Frische Beine nach freiem Wochenende

Zug zum Tor (so wie hier Felix Köbele und Stephan Fröhlich gegen Neuss) sollen die Bären am Sonntag im Heimspiel gegen Dortmund ausüben, gleichzeitig aber auch (anders als gegen Neuss) hinten sicher stehen.

Zug zum Tor (so wie hier Felix Köbele und Stephan Fröhlich gegen Neuss) sollen die Bären am Sonntag im Heimspiel gegen Dortmund ausüben, gleichzeitig aber auch (anders als gegen Neuss) hinten sicher stehen.

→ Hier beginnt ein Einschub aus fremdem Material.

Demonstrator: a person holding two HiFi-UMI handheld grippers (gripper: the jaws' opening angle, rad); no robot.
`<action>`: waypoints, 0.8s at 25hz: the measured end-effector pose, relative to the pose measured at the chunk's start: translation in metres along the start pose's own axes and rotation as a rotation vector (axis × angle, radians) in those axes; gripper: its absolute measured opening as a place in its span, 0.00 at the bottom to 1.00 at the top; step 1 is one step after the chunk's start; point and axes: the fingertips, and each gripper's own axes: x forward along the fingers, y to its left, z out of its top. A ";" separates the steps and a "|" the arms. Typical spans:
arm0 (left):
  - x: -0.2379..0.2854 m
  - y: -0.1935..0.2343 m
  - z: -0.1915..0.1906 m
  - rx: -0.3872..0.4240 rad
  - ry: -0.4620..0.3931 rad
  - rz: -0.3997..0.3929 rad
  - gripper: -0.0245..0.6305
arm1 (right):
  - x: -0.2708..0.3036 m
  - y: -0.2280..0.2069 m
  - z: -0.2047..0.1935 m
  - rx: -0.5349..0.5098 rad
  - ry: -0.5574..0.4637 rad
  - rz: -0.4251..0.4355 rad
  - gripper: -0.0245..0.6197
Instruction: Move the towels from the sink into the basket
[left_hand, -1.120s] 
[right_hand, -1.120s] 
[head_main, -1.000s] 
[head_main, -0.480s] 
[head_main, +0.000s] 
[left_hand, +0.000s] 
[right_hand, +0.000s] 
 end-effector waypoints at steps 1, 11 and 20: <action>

Spielfreie Wochenenden haben in der Eishockey-Regionalliga West Seltenheitswert. Hinter dem EHC „Die Bären“ 2016 liegt ein solches, und es kam durchaus zu einem guten Zeitpunkt. Nach den beiden vorangegangenen Kraftakten gegen den Neusser EV (8:10) und den EC Lauterbach (4:3 nach Penaltyschießen) haben die Deichstädter die Akkus jetzt wieder aufgeladen und sprühen vor neuem Tatendrang. Die Beine sind frisch, der Hunger auf die nächsten Punkte groß. „Unser Ziel sind ganz klar drei Punkte“, sagt Trainer Jens Hergt im Vorfeld des Heimspiels am Sonntagabend im Icehouse ab 19 Uhr gegen die Dortmunder Eisadler.
Die Gegebenheiten des Spielplans könnten dafür sorgen, dass die Bären vor der Partie gegen die Westfalen erstmals in dieser Saison nicht Mitglied der Top-Sechs sind, die sich direkt für die Play-offs qualifizieren. Das wäre der Fall, wenn der EC Lauterbach am Freitagabend sein Heimspiel gegen die Soester EG nach 60 Minuten für sich entscheidet. Von Druck oder sogar Panik angesichts dieser drohenden Konstellation, vorübergehend unter den Strich zu rutschen, ist bei den Neuwiedern nichts zu spüren. „Gegenüber Neuss haben wir zum Beispiel drei Spiele weniger bestritten. Und außerdem können wir an Lauterbachs Ergebnis ja auch nichts ändern. Wir schauen auf uns, haben uns gut vorbereitet und wollen unser Spiel durchbringen“, betont Hergt. „Aber um am Ende der Hauptrunde unter den Top-Sechs zu stehen, müssen wir in dieser ausgeglichenen Liga in jeder Partie hart arbeiten und 100 Prozent geben.“
Auch gegen die Eisadler. Die vollzogen im Sommer einen großen Umbruch, die Mannschaft hat ihr Gesicht nach dem Halbfinal-Einzug in der Vorsaison stark verändert, weil der Verein die finanziellen Forderungen der Spieler nicht mitgehen wollte. „Wir werden nicht die grandiosen Siege der vergangenen Jahre einfahren“, prognostizierte Dortmunds Vorsitzender Lothar Grabe vor dem Saisonauftakt. So überrascht es schon ein wenig, dass die Mannschaft von Trainer Thomas Schmitz, bis Januar noch in Dinslaken hinter der Bande, bereits 20 Punkte gesammelt hat. „So weit vorne hätte ich sie nicht unbedingt erwartet“, gibt Jens Hergt zu, auch wenn die Dortmunder Verantwortlichen einige gute Ehemalige an ihre alte Wirkungsstätte zurückholten, und zieht den Hut vor dem nächsten Gegner. Aber nach dessen starken Leistungen in der ersten Hälfte der Haupttrunde weiß der gebürtige Berliner immerhin, was sein Team am Sonntag auf heimischem Eis erwartet: „Mit Ausnahme der 0:5-Niederlage gegen Herford haben die Dortmunder immer wenige Gegentore kassiert. Wir müssen Druck aufs Tor ausüben, hinten aber auch sicher stehen, denn sie haben auch einige Spieler, die bestens wissen, wo das Tor steht“, setzt Hergt auf eine ausgewogene Mischung seines Teams aus Defensive und Offensive.